[EXERCISE DETAILS]: Below are the records. List every line holding the word "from".

Stored records:
#####

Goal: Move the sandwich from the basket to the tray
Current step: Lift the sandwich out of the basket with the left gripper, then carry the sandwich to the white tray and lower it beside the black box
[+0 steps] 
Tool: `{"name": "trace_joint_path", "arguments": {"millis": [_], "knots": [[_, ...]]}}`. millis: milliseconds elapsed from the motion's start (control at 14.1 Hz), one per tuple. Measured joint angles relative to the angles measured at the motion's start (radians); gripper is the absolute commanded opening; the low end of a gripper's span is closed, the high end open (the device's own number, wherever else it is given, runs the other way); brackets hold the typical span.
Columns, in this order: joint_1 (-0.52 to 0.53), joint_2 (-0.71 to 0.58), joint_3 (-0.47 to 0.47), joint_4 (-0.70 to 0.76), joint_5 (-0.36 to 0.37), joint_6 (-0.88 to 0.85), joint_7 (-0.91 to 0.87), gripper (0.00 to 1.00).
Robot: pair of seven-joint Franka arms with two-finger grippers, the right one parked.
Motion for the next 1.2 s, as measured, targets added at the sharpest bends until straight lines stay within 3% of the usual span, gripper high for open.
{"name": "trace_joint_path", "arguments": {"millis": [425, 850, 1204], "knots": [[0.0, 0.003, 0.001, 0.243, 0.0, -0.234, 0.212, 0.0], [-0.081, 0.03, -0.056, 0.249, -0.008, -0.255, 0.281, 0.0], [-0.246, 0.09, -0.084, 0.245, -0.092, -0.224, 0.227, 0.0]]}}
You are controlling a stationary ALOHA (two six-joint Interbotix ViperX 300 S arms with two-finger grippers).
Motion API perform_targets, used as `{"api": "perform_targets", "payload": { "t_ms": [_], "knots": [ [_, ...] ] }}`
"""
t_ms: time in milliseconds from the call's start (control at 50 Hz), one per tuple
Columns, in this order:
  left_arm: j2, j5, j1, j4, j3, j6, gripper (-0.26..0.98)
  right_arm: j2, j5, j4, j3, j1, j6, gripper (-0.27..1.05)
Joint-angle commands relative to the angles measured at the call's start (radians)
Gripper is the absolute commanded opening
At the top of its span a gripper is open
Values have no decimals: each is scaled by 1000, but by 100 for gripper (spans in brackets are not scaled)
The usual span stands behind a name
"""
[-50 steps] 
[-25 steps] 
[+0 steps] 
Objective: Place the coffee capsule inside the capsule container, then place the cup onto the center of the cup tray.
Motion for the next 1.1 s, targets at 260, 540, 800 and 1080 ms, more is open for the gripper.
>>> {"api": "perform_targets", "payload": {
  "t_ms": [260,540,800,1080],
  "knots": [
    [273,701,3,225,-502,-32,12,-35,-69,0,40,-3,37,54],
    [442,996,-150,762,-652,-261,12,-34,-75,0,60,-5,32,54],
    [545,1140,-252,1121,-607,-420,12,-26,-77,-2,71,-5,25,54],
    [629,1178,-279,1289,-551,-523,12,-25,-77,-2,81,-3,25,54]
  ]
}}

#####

[SOLUTION TO THIS EXERCISE]:
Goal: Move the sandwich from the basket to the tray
Tool: `{"name": "trace_joint_path", "arguments": {"millis": [_], "knots": [[_, ...]]}}`. millis: milliseconds elapsed from the motion's start (control at 14.1 Hz), one per tuple. Measured joint angles relative to the angles measured at the motion's start (radians); gripper is the absolute commanded opening; the low end of a gripper's span is closed, the high end open (the device's own number, wherever else it is given, runs the other way); brackets hold the typical span.
t_ms: time in milliseconds from the call's start (control at 50 Hz), one per tuple

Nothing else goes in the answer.